Tomorrow I will be participating on a panel on "Illicit Financial Flows" at the Engineers Without Borders 2015 National Conference, currently taking place in Montreal. The goal of the session is to discuss the nature and impact of so-called illicit financial flows in Canada, the United States, and the world's developing countries.
I have been asked to address the question "what promising policy instruments or reforms could potentially curb outflows of illicit finance?" The use of the term illicit in this context seems to be an attempt to elide the distinction between avoidance and evasion. Those familiar with my work know that I approach this terminology with caution because I think it is a mistake to conflate evasion and avoidance into a single category for purposes of advocating generalized policy reform. In a paper I published last year on Evasion, Avoidance, and Taxpayer Morality, I argued why I think the phenomenon of tax evasion is distinct from tax avoidance, each represents a different type of governance failure, and each requires a tailored response. But I certainly understand the instinct to see both tax avoidance and tax evasion as essentially drains on public resources that we'd like to imagine would otherwise be available for various socially useful projects.

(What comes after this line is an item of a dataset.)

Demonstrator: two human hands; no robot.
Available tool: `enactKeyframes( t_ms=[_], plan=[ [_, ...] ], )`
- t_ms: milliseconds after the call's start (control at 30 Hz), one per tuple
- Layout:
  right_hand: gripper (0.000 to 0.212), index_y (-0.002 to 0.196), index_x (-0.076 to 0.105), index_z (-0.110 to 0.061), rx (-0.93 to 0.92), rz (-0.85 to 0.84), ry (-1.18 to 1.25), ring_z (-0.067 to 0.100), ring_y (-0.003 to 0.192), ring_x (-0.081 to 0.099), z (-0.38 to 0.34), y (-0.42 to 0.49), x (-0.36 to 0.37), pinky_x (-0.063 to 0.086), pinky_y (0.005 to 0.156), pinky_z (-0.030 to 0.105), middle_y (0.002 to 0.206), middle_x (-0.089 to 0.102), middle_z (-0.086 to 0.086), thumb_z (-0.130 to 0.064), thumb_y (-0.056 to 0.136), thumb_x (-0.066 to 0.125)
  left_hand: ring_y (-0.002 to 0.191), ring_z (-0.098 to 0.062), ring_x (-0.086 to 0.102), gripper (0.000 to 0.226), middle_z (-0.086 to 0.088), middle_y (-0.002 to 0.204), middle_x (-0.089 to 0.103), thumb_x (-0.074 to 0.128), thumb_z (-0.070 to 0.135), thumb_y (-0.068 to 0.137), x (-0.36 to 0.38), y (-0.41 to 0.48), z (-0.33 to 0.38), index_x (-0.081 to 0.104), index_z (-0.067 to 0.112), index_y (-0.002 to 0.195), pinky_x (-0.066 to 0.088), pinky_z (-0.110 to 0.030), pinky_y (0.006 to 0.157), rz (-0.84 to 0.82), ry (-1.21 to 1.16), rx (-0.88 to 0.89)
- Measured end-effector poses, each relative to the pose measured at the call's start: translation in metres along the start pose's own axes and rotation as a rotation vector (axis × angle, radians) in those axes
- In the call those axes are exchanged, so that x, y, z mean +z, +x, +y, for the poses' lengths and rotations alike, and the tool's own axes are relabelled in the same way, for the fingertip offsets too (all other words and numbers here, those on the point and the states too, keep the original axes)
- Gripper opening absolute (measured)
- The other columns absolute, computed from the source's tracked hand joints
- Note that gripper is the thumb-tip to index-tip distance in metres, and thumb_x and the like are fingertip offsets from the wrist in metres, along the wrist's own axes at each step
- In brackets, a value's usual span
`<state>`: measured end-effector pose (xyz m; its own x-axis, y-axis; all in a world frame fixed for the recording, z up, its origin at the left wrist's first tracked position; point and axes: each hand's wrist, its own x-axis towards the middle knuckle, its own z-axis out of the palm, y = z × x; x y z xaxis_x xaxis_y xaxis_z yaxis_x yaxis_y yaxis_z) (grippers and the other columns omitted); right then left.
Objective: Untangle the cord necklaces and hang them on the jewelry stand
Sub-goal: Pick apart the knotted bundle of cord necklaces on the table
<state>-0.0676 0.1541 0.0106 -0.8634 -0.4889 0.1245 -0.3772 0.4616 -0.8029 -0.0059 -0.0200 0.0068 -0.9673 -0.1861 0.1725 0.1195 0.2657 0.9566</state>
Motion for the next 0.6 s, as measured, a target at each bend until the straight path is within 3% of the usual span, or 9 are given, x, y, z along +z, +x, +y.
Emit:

I'll try to lay out the field as I see it in the time allotted. It is a big topic to cover in a limited time. I suppose I could just plug Martin Hearson's very good work on this subject. I am curious as to how Engineers Without Borders came to concern itself with this issue; the rest of the conference focuses on innovative, sustainable, and inclusive development. I think it is another sign that tax justice advocacy groups, like the Tax Justice Network, are successfully inducing NGOs across a broad spectrum to view taxation as a human rights issue that permeates all facets of social and economic development.